— Exercise —
Starting with the line that contains "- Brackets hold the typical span" and stopping after the line that contains "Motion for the", copy the entries below exactly. Include nothing else.

(Items from a data source)
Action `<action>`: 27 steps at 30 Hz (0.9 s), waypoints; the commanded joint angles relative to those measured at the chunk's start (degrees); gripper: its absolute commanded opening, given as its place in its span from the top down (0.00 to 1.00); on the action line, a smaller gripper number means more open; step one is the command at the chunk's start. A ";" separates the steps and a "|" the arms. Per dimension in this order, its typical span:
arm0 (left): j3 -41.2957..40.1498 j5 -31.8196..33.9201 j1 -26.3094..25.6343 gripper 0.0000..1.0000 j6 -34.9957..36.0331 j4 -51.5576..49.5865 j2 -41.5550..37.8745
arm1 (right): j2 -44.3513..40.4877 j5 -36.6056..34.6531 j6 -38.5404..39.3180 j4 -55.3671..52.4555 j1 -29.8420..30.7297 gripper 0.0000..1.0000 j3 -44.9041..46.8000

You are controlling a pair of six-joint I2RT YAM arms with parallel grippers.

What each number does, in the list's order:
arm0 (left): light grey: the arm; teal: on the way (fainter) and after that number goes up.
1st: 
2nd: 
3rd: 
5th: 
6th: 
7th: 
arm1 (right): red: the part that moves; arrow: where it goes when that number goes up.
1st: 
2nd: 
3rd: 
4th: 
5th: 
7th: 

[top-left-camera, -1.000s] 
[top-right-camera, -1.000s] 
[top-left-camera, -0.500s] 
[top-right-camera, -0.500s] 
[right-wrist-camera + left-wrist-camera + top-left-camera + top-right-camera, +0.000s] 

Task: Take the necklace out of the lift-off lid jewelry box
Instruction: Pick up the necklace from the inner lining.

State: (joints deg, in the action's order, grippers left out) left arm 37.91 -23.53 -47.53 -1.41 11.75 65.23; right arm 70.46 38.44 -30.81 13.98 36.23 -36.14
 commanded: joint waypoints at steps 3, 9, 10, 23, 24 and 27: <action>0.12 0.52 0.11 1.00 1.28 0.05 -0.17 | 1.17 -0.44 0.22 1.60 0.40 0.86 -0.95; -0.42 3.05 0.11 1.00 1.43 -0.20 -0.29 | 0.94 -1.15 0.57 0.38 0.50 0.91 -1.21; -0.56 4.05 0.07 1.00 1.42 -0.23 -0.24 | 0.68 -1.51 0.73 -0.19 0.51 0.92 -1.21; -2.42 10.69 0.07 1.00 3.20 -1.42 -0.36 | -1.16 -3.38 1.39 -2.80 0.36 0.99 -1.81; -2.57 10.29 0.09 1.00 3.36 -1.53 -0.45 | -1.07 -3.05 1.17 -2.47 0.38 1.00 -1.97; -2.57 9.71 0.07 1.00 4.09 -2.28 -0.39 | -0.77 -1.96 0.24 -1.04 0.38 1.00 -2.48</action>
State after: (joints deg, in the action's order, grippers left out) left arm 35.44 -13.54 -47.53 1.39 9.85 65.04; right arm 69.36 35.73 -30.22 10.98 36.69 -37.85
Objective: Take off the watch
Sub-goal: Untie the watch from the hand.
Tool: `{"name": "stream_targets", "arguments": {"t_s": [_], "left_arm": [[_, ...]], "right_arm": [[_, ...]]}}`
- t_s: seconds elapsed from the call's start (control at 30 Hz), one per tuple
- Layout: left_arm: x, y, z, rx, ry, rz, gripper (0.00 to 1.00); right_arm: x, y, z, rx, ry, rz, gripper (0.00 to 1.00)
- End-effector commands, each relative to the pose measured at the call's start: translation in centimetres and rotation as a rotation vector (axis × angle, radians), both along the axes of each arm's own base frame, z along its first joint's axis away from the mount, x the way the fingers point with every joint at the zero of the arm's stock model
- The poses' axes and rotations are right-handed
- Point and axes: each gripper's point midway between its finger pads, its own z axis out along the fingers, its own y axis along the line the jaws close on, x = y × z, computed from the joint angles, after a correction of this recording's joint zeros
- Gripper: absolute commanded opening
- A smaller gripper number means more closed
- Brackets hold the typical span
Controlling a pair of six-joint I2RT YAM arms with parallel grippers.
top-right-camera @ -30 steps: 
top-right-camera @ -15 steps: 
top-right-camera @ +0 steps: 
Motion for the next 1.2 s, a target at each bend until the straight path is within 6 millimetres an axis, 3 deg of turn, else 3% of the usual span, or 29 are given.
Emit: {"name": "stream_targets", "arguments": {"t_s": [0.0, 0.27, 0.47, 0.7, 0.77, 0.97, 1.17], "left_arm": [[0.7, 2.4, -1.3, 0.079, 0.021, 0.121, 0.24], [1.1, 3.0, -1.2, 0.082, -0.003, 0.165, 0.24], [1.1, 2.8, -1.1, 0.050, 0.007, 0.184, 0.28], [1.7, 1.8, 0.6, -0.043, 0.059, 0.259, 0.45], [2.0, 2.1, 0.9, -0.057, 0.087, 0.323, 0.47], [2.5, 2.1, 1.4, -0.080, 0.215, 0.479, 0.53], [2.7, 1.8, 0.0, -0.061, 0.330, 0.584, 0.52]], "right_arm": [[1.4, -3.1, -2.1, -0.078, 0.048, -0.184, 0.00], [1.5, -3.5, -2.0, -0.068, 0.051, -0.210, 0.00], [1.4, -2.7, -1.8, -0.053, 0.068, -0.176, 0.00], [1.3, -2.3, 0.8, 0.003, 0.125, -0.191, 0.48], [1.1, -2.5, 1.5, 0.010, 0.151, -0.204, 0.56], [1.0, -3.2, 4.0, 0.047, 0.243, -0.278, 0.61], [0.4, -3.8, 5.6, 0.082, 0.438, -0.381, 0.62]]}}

— Response area —
- Brackets hold the typical span
Controlling a pair of six-joint I2RT YAM arms with parallel grippers.
top-right-camera @ -30 steps: 
top-right-camera @ -15 steps: 
top-right-camera @ +0 steps: 
Motion for the next 1.2 s, a target at each bend until the straight path is within 6 millimetres an axis, 3 deg of turn, else 3% of the usual span, or 29 are given.

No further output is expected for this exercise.